When uploading data to Snowflake, the process is more efficient than with other adapters. The data is uploaded in chunks and in parallel instead of generating a single file with all the data and once is completely written to disk, transfer it to Snowflake.

Let us say that you execute a query to load the cache of a view and that the cache database is Snowflake. The process of loading the cache is the following:

  1. The Server executes the query and begins to obtain the rows it has to store in the cache database; as soon as it obtains the first rows of the result, it starts writing them to the data file. This file is written to disk compressed.

  2. Once the Server writes 500,000 rows into the file, it closes the file and begins sending it to Snowflake. Simultaneously, it writes the next rows into another file.

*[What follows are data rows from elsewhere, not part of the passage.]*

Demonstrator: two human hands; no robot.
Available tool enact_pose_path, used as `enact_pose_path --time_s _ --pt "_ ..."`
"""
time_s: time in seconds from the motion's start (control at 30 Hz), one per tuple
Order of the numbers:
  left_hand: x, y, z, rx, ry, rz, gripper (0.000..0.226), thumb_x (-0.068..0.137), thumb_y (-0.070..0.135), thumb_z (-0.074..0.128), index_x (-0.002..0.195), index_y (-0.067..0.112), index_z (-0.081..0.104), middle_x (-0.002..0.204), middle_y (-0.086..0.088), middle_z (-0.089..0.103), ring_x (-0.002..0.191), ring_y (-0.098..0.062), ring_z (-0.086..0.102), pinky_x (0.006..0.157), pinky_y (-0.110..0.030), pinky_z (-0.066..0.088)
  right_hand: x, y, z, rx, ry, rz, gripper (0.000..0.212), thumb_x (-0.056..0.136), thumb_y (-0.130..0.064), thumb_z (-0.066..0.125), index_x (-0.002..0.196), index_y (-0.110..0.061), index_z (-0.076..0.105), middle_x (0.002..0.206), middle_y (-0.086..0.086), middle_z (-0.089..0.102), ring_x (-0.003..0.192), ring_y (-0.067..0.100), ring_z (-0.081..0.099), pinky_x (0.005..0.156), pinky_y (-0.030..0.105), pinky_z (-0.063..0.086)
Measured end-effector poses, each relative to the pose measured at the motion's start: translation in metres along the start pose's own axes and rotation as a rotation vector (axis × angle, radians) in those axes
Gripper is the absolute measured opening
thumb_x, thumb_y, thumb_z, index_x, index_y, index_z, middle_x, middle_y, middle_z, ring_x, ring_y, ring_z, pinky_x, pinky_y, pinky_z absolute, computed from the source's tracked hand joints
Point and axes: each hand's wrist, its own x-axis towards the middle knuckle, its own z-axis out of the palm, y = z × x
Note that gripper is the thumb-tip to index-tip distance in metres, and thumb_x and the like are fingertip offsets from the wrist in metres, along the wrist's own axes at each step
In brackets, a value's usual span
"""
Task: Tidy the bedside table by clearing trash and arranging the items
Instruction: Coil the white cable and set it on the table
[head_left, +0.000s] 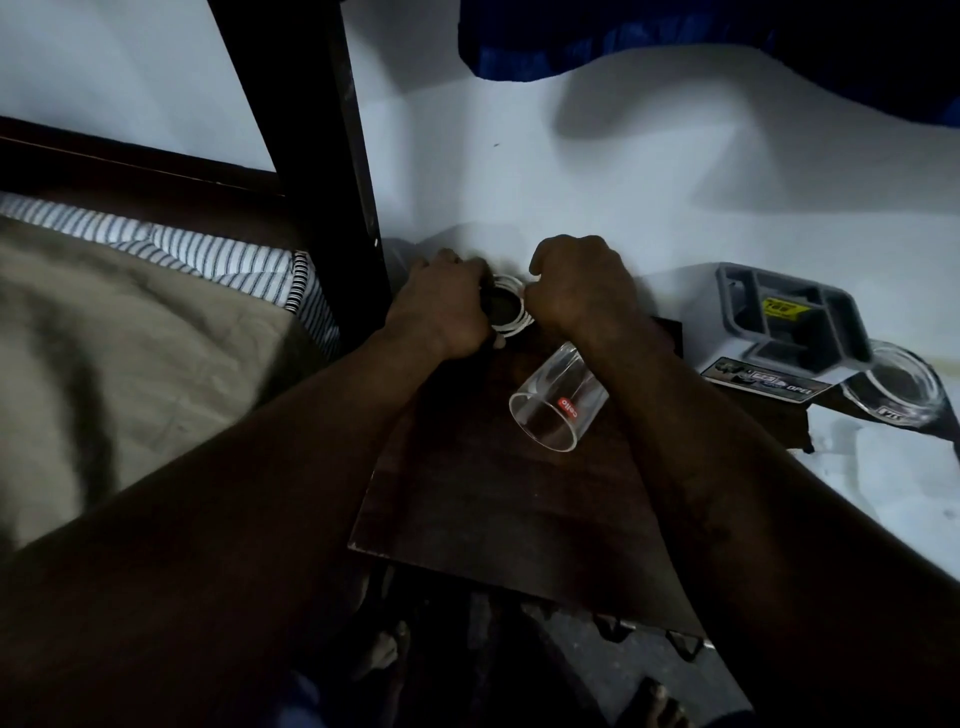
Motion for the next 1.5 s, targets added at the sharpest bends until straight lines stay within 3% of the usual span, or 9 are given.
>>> enact_pose_path --time_s 0.23,0.37,0.57,0.7,1.1,1.27,1.4,1.5 --pt "-0.003 -0.001 0.001 -0.087 0.011 -0.012 0.098 0.050 0.059 0.096 0.133 0.028 0.054 0.139 -0.013 0.047 0.132 -0.039 0.046 0.107 -0.051 0.047 0.000 0.005 -0.022 0.152 0.111 0.024 0.034 0.081 -0.046 0.070 0.109 -0.027 0.072 0.110 0.001 0.074 0.107 0.028 0.068 0.090 0.036 0.056" --pt "-0.005 -0.005 0.000 -0.124 0.021 -0.022 0.093 0.050 0.061 0.093 0.129 0.032 0.054 0.138 -0.011 0.047 0.131 -0.037 0.049 0.108 -0.051 0.047 -0.004 0.017 -0.032 0.187 0.159 0.058 0.028 0.081 -0.046 0.072 0.103 -0.029 0.072 0.107 -0.001 0.075 0.104 0.026 0.069 0.087 0.032 0.055" --pt "-0.009 -0.011 0.000 -0.158 0.052 -0.028 0.095 0.046 0.053 0.097 0.128 0.031 0.054 0.136 -0.012 0.049 0.128 -0.036 0.051 0.106 -0.043 0.046 -0.023 0.032 -0.044 0.183 0.198 0.061 0.027 0.081 -0.047 0.071 0.101 -0.029 0.072 0.103 -0.005 0.076 0.102 0.022 0.069 0.089 0.035 0.056" --pt "-0.011 -0.012 -0.001 -0.147 0.056 -0.041 0.096 0.046 0.042 0.099 0.130 0.027 0.052 0.137 -0.015 0.048 0.127 -0.040 0.052 0.106 -0.046 0.049 -0.039 0.042 -0.049 0.197 0.209 0.039 0.018 0.083 -0.041 0.073 0.095 -0.028 0.074 0.099 -0.006 0.077 0.100 0.019 0.069 0.088 0.035 0.056" --pt "-0.016 -0.006 -0.002 -0.070 0.111 0.018 0.084 0.057 0.035 0.097 0.128 0.026 0.054 0.129 -0.014 0.049 0.116 -0.036 0.059 0.096 -0.043 0.052 -0.081 0.070 -0.076 0.169 0.255 -0.014 0.016 0.085 -0.038 0.072 0.097 -0.026 0.075 0.100 -0.007 0.077 0.096 0.017 0.069 0.084 0.028 0.050" --pt "-0.018 0.005 -0.004 0.004 0.109 0.054 0.077 0.063 0.031 0.094 0.130 0.028 0.055 0.127 -0.012 0.051 0.110 -0.036 0.063 0.091 -0.040 0.052 -0.117 0.078 -0.086 0.199 0.250 0.029 0.011 0.084 -0.034 0.073 0.093 -0.028 0.075 0.095 -0.006 0.076 0.089 0.015 0.071 0.084 0.032 0.055" --pt "-0.021 0.020 -0.005 -0.005 0.116 0.090 0.050 0.076 0.023 0.079 0.119 0.029 0.056 0.114 -0.007 0.060 0.102 -0.033 0.065 0.079 -0.036 0.050 -0.140 0.082 -0.085 0.263 0.224 0.067 0.008 0.082 -0.034 0.076 0.088 -0.029 0.074 0.089 -0.010 0.076 0.080 0.011 0.073 0.076 0.033 0.059" --pt "-0.030 0.041 -0.007 -0.136 0.070 0.048 0.035 0.080 0.042 0.075 0.106 0.031 0.056 0.097 -0.001 0.071 0.094 -0.026 0.067 0.084 -0.036 0.052 -0.157 0.081 -0.077 0.265 0.176 0.065 0.011 0.080 -0.038 0.077 0.085 -0.033 0.070 0.091 -0.007 0.076 0.084 0.013 0.071 0.072 0.027 0.050"
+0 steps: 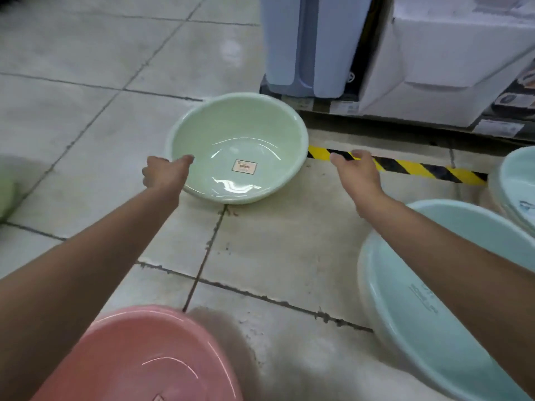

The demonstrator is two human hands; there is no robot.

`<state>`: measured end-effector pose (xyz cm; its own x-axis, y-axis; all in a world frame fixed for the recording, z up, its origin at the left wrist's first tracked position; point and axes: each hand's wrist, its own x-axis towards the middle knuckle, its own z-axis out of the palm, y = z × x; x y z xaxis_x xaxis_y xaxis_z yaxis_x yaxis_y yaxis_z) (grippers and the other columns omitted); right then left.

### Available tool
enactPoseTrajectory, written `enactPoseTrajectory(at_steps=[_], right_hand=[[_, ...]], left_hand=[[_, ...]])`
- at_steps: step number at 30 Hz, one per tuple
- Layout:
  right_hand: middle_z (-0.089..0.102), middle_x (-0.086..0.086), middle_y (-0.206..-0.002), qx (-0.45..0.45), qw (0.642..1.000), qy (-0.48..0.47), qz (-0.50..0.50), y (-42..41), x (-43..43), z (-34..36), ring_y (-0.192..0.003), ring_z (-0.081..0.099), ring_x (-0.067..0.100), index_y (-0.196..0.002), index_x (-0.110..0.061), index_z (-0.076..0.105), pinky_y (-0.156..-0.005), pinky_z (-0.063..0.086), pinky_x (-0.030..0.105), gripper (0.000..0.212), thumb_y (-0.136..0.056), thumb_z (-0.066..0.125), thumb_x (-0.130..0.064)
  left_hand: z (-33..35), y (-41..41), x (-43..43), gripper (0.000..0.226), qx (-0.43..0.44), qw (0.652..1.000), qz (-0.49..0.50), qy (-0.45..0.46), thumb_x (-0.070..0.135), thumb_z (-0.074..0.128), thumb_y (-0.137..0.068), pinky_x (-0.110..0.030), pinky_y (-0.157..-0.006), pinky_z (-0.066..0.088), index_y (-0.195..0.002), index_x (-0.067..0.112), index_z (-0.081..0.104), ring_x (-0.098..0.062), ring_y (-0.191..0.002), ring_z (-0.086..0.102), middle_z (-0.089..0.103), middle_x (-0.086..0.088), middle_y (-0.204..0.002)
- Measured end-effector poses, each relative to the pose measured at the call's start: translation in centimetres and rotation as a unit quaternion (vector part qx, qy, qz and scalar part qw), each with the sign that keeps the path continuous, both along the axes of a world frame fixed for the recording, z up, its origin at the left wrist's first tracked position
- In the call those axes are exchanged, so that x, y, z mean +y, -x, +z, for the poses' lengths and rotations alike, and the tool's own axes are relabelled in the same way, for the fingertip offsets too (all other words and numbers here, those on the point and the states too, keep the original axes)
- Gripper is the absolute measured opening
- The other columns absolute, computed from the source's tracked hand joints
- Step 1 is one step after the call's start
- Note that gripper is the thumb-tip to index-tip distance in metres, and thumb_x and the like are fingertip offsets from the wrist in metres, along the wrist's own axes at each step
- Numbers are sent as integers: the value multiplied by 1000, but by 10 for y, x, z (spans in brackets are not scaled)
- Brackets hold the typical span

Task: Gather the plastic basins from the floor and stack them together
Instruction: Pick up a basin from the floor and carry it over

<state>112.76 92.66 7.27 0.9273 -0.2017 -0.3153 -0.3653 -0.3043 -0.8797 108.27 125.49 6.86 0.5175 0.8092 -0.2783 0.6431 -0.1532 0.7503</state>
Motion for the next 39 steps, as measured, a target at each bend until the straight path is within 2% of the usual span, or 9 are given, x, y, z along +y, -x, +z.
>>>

    500,000 is the default value of the field “Batch insert size (rows)” of the “Read & Write” tab of the data source and it can be changed. Note that increasing it will reduce the parallelism of the upload process.

  3. When the Server finishes writing another data file (i.e. the files reaches the batch insert size), it begins to transfer it to Snowflake even if the file generated previously has not been completely transferred. By default, the Server transfers up to 4 files concurrently per query. When it reaches this limit, the Server keeps writing rows into the data files, but does not transfer more files.

    This limit can be changed by executing the following command from the VQL Shell:

    SET 'com.denodo.vdb.util.tablemanagement.sql.insertion.DFInsertWorker.snowflake.maxParallelUploads'
        = '<new limit per query>';
    
  4. Once a data file is sent, it is deleted.

  5. Once all the files are uploaded, the Server instructs Snowflake to load these files.